New Parathyroid Disease Drug Seeks FDA Approval
Amgen is seeking FDA approval for etelcalcetide, the first calcimimetic agent administered intravenously after dialysis to treat secondary hyperparathyroidism in patients with chronic kidney disease.
Amgen is seeking FDA approval for etelcalcetide (AMG 461), the first calcimimetic agent administered intravenously after dialysis to treat secondary hyperparathyroidism (SHPT) in patients with chronic kidney disease (CKD).
SHPT is a common and serious condition that is often progressive among CKD patients. It usually manifests as high amounts of parathyroid hormone (PTH) associated with abnormal calcium and phosphorus levels in the body.

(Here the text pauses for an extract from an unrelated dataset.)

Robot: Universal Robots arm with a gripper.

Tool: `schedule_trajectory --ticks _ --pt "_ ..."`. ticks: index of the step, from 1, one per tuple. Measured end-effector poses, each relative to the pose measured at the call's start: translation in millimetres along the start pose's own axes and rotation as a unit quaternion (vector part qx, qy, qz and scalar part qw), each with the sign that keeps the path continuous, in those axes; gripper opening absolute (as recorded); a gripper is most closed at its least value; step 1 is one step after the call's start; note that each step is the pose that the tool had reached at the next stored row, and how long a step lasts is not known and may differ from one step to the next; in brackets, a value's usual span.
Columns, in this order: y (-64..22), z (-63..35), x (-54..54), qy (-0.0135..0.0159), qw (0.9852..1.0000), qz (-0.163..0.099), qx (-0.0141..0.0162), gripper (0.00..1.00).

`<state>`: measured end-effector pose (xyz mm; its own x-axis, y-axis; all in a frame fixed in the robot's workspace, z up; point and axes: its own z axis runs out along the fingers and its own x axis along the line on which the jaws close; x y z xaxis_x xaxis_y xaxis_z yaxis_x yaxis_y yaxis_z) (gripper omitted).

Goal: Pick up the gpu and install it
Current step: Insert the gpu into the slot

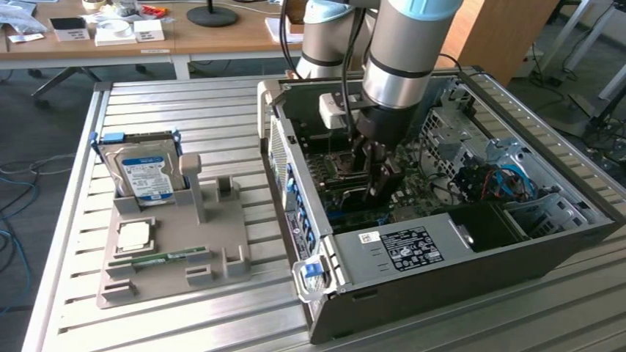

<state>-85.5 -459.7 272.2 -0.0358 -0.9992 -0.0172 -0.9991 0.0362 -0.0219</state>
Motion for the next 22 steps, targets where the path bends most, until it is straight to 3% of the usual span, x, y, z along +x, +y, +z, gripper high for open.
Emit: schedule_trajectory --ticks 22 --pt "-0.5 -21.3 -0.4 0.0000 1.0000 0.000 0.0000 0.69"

Etelcalcetide binds to and activates the calcium-sensing receptor on the parathyroid gland, thereby decreasing PTH levels. It is administered intravenously 3 times per week at the end of each dialysis session.
"Secondary hyperparathyroidism is a serious, progressive disease that can lead to significant clinical consequences and is also associated with a high pill burden for patients," stated Sean Harper, executive vice president of research and development at Amgen. "We look forward to working with regulatory authorities during the review process to bring this important treatment to market, helping to fill an unmet need for the many patients impacted by this disease."
The submission for etelcalcetide includes data from a trio of phase 3 studies, including 2 pooled placebo-controlled trials in more than 1000 patients and a head-to-head study that compared the drug with cinacalcet (Sensipar), the first oral calcimimetic agent approved by the FDA for the treatment of SHPT in adult CKD patients on dialysis.